Interpixel redundancy.
Psychovisual redundancy.
Coding Redundancy
Caused by suboptimal code words for symbol encoding.
A symbol is typically a gray level within the image.
In natural images, intensity values do not occur with equal probability.
Assign shorter binary strings to frequently occurring intensity values to reduce storage requirements.
Huffman encoding is an optimal way to achieve this.
Example: A photograph of a polar bear in a snowstorm will contain mostly white pixels, so we assign a shorter string to encode them.
Interpixel Redundancy
Encoding the structure efficiently within the image.
Images have structure that can be utilized to reduce storage requirements.
Psychovisual Redundancy
Information within an image that is superfluous to interpretation or aesthetics.
If the eye can't perceive the detail, there is no need to encode it.
Spatial frequency is the rate of change from light to dark.
As spatial frequency increases, the ability to perceive differences diminishes.
As the amplitude of differences decreases, the ability to perceive differences diminishes.
If fluctuations between light and dark are imperceptible, they don't need to be encoded, allowing for compression by removing that information.
JPEG Images
JPEG is a prevalent, lossy image format widely used in digital cameras.
There are two main JPEG formats: original and wavelet-based (not covered here).
Importance of Understanding Image Compression
Forensic analysts need to understand image compression and JPEG for court.
JPEG compression is lossy but typically involves small information loss.
Why Compress Digital Images?
Reduces storage and decreases bandwidth for faster loading.
Compression Ratio
Balancing image quality and file size involves controlling compression.
High compression leads to distortion; lower compression requires more storage.
Storage Requirements for Uncompressed Images
Image dimensions: (rows) by (columns)
Color channels: (typically 3 for RGB)
Bits per pixel per channel: (typically 4 or 8 bits)
Total storage:
Bitmap format is uncompressed.
Lossless vs.
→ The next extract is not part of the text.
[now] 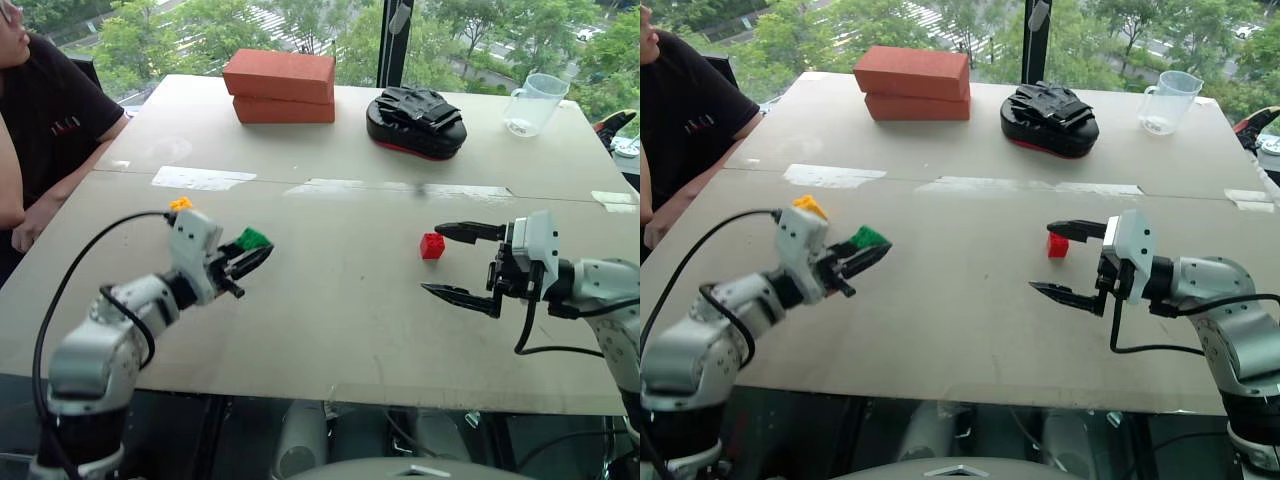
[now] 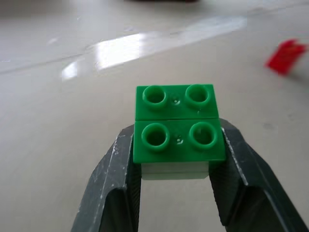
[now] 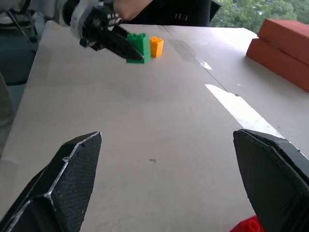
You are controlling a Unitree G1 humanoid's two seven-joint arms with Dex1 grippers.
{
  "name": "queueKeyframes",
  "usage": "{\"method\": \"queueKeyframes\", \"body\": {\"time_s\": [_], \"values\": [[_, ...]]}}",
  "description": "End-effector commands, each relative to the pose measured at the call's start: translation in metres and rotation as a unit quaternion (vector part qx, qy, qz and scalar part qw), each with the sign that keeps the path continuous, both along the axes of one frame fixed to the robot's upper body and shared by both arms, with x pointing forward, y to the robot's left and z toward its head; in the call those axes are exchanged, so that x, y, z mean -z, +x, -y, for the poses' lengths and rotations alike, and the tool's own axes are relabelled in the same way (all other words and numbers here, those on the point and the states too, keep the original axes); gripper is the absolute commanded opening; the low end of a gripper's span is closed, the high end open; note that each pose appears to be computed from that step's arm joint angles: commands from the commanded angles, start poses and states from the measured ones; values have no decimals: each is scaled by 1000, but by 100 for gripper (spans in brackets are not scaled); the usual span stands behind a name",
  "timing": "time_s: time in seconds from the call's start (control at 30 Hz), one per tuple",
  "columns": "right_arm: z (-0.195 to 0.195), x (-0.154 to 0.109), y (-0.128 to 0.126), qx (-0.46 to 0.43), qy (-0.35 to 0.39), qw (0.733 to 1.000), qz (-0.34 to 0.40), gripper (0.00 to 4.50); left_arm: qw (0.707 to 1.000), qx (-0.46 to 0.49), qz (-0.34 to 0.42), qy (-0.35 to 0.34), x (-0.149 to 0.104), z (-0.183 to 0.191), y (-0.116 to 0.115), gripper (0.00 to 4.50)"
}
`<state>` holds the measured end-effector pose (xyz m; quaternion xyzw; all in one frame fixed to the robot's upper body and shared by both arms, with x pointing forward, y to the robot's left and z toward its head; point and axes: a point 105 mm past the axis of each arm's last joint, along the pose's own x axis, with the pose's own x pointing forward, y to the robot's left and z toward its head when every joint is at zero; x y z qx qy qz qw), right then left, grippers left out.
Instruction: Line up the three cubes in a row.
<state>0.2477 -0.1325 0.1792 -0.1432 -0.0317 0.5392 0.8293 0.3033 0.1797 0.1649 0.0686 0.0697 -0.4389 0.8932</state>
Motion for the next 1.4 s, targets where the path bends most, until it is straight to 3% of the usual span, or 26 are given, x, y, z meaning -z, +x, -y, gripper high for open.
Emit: {"method": "queueKeyframes", "body": {"time_s": [0.03, 0.23, 0.5, 0.97, 1.37, 1.4], "values": [[9, -10, -7, 30, -6, 999, 22, 450, 987, 154, 0, 46, 7, 21, 8, 129], [25, -6, -12, 89, -26, 996, 21, 450, 950, 279, 9, 137, 20, 54, 46, 129], [38, 3, -27, 112, -35, 993, -11, 450, 934, 306, 10, 183, 17, 104, 72, 129], [38, -1, -23, 120, -31, 992, -15, 450, 927, 308, -7, 214, 37, 119, 79, 129], [40, -1, -29, 123, -34, 992, -21, 450, 928, 300, 1, 221, 40, 125, 84, 129], [40, 0, -29, 123, -35, 992, -21, 450, 927, 304, -2, 221, 40, 125, 83, 180]]}}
Lossy Compression
Lossless: Original image recoverable (e.g., PNG).
Lossy: Information lost, approximates original (e.g., JPEG).
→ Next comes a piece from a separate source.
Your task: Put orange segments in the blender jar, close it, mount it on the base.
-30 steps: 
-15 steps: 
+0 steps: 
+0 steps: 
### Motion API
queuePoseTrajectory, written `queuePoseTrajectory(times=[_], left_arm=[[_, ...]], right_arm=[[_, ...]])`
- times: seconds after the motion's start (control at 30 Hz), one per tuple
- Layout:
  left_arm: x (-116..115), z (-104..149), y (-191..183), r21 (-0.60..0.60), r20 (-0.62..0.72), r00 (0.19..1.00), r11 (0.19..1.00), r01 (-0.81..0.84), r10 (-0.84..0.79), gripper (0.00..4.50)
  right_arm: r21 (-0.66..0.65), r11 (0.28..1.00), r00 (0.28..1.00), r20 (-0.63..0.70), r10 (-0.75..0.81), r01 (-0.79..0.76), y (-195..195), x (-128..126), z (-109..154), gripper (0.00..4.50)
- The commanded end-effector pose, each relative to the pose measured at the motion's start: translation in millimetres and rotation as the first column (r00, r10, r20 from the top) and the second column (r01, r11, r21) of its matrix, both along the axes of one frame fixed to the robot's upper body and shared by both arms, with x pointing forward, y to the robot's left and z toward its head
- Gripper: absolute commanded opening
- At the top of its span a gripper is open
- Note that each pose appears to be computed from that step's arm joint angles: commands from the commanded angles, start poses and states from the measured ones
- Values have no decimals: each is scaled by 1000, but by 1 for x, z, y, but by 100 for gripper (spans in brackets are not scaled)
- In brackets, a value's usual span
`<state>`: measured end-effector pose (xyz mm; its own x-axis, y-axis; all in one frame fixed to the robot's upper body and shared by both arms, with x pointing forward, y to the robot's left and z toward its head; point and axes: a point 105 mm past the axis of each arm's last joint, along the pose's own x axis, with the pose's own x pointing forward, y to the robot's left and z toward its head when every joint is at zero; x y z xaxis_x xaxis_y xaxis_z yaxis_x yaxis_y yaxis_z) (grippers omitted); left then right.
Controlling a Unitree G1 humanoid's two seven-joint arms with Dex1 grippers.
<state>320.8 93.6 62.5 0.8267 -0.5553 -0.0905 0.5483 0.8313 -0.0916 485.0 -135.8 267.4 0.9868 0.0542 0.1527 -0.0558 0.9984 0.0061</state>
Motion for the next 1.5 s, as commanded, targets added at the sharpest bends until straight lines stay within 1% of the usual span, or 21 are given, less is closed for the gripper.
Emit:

Lossy achieves higher compression.
PNG retains details; JPEG minimizes file size.
Data Redundancy
Image compression uses data redundancy:
Coding redundancy
Interpixel redundancy
Psychovisual redundancy
Coding Redundancy
Results from suboptimal code words.
Assign shorter strings to frequent intensity values (e.g., Huffman encoding).
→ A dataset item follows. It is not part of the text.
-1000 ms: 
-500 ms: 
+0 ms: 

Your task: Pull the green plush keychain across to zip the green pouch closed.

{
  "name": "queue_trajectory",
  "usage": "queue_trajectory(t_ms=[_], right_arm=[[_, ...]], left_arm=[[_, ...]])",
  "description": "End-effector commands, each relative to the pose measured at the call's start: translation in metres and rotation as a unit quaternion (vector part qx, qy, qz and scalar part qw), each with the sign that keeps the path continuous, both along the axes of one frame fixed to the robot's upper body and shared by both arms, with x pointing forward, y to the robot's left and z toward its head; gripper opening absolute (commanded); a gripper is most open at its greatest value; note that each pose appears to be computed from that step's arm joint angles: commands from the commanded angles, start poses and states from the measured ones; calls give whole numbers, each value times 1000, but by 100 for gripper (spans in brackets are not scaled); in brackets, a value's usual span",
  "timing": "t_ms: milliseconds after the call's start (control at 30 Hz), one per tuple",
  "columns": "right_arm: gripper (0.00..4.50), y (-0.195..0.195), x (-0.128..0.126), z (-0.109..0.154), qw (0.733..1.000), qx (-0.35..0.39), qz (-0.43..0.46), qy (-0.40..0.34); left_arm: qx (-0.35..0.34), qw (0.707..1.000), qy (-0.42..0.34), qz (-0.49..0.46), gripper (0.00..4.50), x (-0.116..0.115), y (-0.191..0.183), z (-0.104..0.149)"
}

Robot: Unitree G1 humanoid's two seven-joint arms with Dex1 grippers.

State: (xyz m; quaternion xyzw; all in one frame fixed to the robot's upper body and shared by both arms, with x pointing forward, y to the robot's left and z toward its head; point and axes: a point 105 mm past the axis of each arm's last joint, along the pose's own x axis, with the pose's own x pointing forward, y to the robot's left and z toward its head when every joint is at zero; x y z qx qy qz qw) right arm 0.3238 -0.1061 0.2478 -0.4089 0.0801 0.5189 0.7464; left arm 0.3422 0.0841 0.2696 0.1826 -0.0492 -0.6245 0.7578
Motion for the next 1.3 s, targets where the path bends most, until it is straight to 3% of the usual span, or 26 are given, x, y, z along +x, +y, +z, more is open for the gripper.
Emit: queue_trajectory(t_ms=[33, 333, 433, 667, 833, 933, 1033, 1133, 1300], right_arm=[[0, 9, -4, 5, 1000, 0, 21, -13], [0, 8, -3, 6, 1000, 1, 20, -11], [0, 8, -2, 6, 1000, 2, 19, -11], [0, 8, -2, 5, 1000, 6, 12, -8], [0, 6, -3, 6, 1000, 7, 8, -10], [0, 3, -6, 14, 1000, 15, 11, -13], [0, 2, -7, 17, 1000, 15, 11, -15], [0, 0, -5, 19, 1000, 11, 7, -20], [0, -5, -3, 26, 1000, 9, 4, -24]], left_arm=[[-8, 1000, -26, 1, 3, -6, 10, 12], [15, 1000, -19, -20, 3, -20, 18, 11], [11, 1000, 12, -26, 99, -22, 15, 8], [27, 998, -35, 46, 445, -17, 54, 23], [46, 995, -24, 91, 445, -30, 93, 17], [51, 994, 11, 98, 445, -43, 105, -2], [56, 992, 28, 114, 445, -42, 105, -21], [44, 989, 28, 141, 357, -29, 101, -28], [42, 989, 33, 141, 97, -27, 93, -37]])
Example: Polar bear photo with mostly white pixels.
Interpixel Redundancy
Efficiently encoding image structure to reduce storage.
Psychovisual Redundancy
Information superfluous to perception.
High spatial frequency or low amplitude differences are imperceptible and can be removed to compress.
JPEG Images
JPEG is a prevalent, lossy image format widely used in digital cameras.
There are two main JPEG formats: original and wavelet-based (not covered here).
Importance of Understanding Image Compression
Forensic analysts need to understand image compression and JPEG for court.
JPEG compression is lossy but typically involves small information loss.
Why Compress Digital Images?
Reduces storage and decreases bandwidth for faster loading.
Compression Ratio
Balancing image quality and file size involves controlling compression.
High compression leads to distortion; lower compression requires more storage.
Storage Requirements for Uncompressed Images
Image dimensions: (rows) by (columns)
Color channels: (typically 3 for RGB)
Bits per pixel per channel: (typically 4 or 8 bits)
Total storage:
Bitmap format is uncompressed.
Lossless vs. Lossy Compression
Lossless: Original image recoverable (e.g., PNG).
Lossy: Information lost, approximates original (e.g., JPEG).
Lossy achieves higher compression.
PNG retains details; JPEG minimizes file size.
Data Redundancy
Image compression uses data redundancy:
Coding redundancy
Interpixel redundancy
Psychovisual redundancy
Coding Redundancy
Results from suboptimal code words.
Assign shorter strings to frequent intensity values (e.g., Huffman encoding).
Example: Polar bear photo with mostly white pixels.
Interpixel Redundancy
Efficiently encoding image structure to reduce storage.
Psychovisual Redundancy
Information superfluous to perception.
High spatial frequency or low amplitude differences are imperceptible and can be removed to compress.